* TASK STATEMENT *
Starting at the line that contains "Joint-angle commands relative", transcribe every remaining line of the data below exactly, and omit all pictures.

* DATA EXTRACT *

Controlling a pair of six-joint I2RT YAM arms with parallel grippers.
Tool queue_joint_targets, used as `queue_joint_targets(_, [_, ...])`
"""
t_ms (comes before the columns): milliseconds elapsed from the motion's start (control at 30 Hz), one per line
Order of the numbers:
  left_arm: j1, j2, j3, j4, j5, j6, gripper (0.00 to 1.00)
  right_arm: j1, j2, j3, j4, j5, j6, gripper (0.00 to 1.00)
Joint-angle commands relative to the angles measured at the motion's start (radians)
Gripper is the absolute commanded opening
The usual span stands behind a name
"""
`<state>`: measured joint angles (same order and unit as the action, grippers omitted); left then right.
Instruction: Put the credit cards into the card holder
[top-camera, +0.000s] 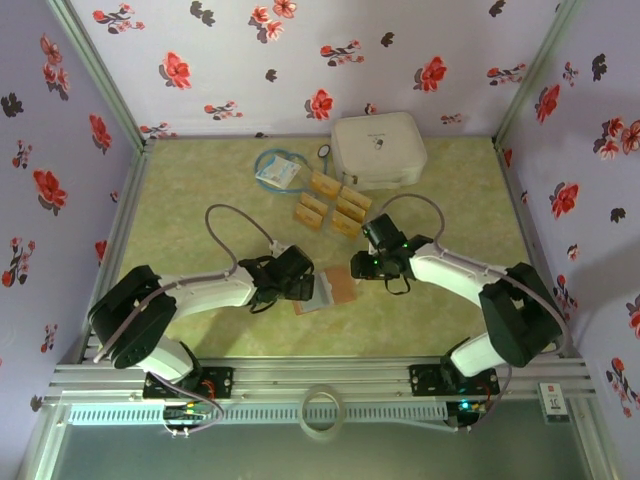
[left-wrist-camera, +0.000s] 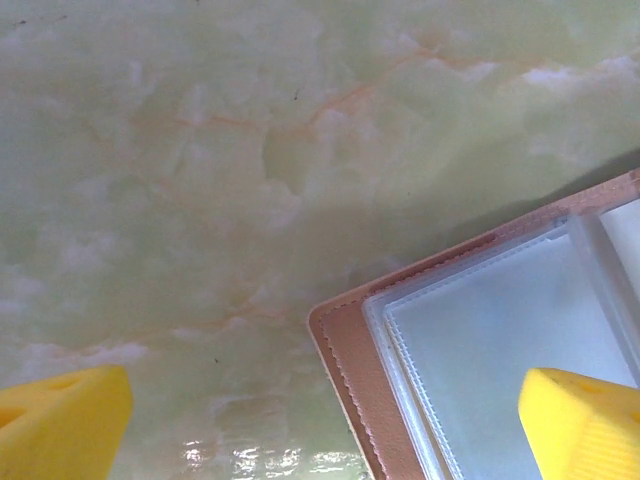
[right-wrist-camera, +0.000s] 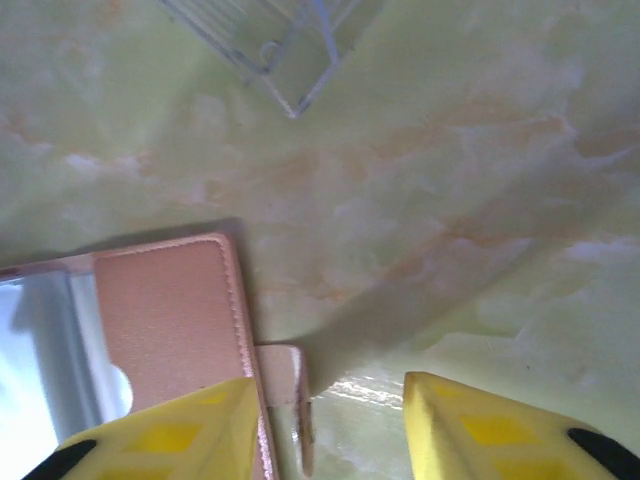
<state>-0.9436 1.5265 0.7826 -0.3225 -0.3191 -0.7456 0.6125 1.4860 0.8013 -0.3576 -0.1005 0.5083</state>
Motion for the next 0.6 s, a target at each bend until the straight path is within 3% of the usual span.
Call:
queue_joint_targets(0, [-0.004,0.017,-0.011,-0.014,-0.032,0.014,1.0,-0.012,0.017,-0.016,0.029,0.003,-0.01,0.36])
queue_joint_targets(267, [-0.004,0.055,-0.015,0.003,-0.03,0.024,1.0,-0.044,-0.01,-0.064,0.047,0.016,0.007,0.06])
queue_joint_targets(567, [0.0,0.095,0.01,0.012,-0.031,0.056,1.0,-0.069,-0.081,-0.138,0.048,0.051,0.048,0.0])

* SOLUTION TO THIS TASK *
Joint-angle commands relative to the angles measured at the motion's start (radians)
Gripper is the absolute commanded opening
The usual span stands behind a name
"""
`<state>`: measured joint angles (same order and unit as the action, grippers omitted); left then right.
Instruction: Put the credit cards into the card holder
[top-camera, +0.000s] 
[left-wrist-camera, +0.000s] 
[right-wrist-camera, +0.000s] 
<state>-0.9436 1.5265 0.7826 -0.3225 -0.3191 -0.7456 0.6125 1.4860 0.8013 -0.3576 -0.1005 0.5083</state>
Motion for the next 0.6 s, a target at each bend until the straight path is within 3% of the usual span.
Call:
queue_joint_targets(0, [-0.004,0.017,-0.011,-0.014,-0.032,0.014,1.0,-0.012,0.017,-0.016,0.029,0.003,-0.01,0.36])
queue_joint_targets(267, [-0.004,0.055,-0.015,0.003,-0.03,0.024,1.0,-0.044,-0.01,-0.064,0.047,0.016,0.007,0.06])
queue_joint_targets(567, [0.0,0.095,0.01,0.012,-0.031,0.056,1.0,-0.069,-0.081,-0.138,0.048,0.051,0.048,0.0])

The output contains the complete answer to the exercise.